Be that as it may, the new discovery in Alcalá adds to the study of how Cela worked on his “city novel”, a book strongly influenced by the narrative technique of John Dos Passos and Manhattan Transfer. “The hive It is a ruthless post-war portrait, very modern; a book in which testimonial realism is advanced, the style that Cela will continue to develop in that vision of society as an anthill with thousands of voices,” highlights the critic Ignacio Echevarría, responsible for the publication of Cela’s novels on the Debolsillo imprint that are in circulation.

The version that the author considered good and that is the one in the bookstores is the one from 1962 included in the first volume of his Complete Works and that a year later it was published exempt. “This discovery is a curiosity, it has a philological value, it is a new layer, but it is not essential. To think that we have not read the authentic novel would be absurd, Cela was very attentive to his work and was aware of his own value, forgetfulness cannot be suspected in him,” says Echevarría.

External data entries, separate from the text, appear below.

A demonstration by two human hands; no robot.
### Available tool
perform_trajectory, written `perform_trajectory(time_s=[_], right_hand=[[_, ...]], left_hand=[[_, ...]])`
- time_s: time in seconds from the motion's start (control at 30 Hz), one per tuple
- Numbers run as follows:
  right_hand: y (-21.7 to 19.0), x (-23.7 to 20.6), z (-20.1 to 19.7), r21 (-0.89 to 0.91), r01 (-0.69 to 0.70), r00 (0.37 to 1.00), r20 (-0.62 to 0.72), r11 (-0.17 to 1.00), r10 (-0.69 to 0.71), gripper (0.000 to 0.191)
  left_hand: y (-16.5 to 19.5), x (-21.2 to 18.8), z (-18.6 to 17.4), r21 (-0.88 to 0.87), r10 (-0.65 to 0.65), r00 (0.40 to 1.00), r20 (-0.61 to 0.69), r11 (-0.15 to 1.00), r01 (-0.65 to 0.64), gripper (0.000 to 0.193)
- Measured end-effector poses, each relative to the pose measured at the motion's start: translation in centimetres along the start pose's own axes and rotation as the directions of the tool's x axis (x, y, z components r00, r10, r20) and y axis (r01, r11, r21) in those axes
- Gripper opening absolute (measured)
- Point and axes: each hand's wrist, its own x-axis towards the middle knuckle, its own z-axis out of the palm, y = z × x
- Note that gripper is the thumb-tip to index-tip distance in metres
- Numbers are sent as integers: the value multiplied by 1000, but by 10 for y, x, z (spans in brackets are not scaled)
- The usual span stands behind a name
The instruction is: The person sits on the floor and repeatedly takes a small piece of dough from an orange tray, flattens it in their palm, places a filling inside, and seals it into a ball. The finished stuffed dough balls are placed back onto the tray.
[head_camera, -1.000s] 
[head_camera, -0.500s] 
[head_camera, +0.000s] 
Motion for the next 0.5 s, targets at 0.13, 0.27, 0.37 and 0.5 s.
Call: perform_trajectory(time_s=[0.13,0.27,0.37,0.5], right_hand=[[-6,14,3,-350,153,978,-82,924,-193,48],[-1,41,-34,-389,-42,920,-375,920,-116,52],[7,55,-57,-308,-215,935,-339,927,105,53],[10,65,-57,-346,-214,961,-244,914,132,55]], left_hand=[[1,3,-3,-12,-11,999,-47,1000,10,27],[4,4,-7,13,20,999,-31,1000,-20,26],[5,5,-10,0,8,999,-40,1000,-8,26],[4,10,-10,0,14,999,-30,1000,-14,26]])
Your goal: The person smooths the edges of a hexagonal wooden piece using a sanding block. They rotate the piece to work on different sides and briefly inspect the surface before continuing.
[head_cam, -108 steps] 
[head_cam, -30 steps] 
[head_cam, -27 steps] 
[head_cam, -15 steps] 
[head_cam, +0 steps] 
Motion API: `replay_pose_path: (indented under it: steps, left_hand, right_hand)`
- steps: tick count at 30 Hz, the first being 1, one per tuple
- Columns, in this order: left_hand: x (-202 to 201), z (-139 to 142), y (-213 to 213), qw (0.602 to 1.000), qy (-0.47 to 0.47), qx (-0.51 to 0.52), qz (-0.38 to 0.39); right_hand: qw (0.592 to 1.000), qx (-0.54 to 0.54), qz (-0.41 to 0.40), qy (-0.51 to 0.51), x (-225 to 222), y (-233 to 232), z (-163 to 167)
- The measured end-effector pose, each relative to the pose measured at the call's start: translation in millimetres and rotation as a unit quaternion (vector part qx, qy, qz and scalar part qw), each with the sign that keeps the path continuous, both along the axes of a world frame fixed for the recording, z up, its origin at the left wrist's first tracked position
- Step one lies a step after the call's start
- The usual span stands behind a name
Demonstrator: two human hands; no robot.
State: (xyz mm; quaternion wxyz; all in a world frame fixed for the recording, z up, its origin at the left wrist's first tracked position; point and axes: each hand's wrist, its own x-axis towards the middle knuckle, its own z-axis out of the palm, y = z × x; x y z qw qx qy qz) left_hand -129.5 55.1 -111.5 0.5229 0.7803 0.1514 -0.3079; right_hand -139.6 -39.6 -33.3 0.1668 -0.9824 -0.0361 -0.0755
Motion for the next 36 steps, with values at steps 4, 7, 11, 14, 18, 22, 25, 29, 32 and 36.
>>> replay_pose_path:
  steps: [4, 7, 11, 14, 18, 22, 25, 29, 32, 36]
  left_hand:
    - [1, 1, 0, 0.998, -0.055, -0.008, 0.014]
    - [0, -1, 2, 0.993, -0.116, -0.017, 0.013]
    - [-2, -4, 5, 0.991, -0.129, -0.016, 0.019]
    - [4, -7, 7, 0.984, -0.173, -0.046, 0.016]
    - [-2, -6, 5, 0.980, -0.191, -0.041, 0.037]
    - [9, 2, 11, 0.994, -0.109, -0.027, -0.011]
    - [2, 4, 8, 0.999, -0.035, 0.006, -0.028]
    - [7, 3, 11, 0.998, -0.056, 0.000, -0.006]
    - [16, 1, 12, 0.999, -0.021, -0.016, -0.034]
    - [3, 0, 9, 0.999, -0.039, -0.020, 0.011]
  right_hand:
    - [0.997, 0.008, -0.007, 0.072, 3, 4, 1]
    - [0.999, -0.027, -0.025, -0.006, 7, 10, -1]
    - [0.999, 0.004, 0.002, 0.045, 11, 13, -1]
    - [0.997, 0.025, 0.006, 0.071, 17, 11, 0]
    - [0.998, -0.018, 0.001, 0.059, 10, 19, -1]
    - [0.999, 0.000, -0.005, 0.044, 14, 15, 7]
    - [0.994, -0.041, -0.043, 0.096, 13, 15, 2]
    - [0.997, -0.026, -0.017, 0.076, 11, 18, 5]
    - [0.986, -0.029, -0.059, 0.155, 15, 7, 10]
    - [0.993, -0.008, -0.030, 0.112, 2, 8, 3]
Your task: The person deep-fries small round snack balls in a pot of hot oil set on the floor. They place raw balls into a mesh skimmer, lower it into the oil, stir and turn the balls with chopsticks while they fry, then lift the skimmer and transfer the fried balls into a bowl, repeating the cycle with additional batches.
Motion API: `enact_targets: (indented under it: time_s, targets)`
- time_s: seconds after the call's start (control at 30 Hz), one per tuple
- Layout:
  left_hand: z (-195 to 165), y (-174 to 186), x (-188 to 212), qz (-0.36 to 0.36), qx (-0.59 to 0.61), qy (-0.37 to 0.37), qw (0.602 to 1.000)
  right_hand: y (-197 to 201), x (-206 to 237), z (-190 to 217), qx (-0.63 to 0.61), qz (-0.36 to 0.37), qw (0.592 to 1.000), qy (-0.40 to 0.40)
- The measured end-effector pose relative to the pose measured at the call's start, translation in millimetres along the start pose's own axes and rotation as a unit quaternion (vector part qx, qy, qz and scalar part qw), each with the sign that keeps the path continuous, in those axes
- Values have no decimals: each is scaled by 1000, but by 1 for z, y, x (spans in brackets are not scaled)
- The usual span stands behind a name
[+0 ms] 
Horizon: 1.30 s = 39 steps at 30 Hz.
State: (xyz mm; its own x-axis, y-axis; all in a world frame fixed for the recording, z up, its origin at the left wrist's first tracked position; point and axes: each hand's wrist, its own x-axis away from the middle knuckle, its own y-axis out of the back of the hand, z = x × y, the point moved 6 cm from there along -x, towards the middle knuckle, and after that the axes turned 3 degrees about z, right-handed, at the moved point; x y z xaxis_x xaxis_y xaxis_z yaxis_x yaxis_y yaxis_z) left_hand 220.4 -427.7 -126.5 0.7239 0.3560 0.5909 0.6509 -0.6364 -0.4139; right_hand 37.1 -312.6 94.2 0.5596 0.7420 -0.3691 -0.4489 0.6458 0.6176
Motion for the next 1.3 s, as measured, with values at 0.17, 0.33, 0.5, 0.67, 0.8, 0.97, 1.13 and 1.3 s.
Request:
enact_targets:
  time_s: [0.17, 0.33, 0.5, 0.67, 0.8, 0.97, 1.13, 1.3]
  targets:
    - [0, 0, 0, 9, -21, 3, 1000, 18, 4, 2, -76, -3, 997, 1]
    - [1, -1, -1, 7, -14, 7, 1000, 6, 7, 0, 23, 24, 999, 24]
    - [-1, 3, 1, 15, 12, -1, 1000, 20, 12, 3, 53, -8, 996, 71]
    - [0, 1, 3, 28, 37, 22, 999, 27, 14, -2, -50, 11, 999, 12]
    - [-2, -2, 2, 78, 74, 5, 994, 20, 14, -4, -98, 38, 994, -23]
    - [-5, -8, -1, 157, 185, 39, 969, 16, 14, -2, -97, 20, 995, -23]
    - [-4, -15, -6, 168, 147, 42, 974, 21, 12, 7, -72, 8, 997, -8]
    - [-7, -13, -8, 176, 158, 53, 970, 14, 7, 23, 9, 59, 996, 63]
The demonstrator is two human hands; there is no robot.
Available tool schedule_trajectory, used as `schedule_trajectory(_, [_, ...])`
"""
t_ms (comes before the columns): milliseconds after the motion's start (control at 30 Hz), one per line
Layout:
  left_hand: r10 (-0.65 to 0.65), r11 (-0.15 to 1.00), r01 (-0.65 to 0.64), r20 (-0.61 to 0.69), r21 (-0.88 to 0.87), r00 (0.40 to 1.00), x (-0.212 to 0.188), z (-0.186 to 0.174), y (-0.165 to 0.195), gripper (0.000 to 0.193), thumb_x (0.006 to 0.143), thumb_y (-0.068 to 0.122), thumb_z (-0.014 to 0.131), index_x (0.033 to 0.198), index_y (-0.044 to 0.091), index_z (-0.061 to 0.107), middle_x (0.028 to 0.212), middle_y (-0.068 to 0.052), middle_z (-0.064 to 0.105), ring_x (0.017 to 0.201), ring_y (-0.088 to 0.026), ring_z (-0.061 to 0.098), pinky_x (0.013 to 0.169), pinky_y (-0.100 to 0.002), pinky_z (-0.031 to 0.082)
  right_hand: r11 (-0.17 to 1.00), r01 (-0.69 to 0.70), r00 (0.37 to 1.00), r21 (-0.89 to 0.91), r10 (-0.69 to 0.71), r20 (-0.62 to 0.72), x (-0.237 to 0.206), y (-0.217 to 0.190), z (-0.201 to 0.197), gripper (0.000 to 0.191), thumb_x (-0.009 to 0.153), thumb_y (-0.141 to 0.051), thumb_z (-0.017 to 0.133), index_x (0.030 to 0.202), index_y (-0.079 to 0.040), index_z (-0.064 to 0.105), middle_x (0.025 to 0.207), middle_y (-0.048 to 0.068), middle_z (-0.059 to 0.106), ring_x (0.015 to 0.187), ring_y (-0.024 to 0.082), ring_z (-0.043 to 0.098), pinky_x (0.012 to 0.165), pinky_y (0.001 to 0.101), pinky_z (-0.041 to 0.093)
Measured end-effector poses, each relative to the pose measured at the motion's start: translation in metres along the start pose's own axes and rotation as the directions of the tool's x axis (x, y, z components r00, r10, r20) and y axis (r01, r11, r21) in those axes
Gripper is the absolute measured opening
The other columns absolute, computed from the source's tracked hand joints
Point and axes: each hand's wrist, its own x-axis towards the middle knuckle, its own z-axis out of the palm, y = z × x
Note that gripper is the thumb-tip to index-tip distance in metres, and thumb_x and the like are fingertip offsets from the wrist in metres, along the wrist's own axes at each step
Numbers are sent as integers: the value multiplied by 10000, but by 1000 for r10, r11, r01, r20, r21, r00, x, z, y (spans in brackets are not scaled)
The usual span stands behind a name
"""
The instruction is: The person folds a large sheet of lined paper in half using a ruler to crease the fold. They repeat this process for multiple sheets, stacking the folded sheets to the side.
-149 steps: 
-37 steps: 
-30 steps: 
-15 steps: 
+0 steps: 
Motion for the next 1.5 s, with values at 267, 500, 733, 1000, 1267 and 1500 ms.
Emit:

Regarding Cela’s role as a magazine censor for the Ministry of Information and Tourism, the critic maintains that it was not something that really marked his career and figure. “In the 1940s one made a living in Spain however one could, and this was something like a civil servant. Cela was an unscrupulous man, a hustler, but censorship in Spain has become very inflated. The most serious thing of all is what was left unwritten, not what was crossed out,” says Echevarría, who adds that in translations of foreign literature changes by the censors have survived and have not yet been expunged.

Alonso warns, despite everything, that in the archive in Alcalá we must escape “the seduction of the red pencil”, and clarifies that the intervention of the censorship in the version of The hive of 1946 did not result in the loss of any substantive material of the work. Finally, says the discoverer of the first unabridged version of The hivewhat is important is the richness of the archive that houses works that many authors did not preserve. There is still much to rescue. “It is the cultural history of that time,” he concludes.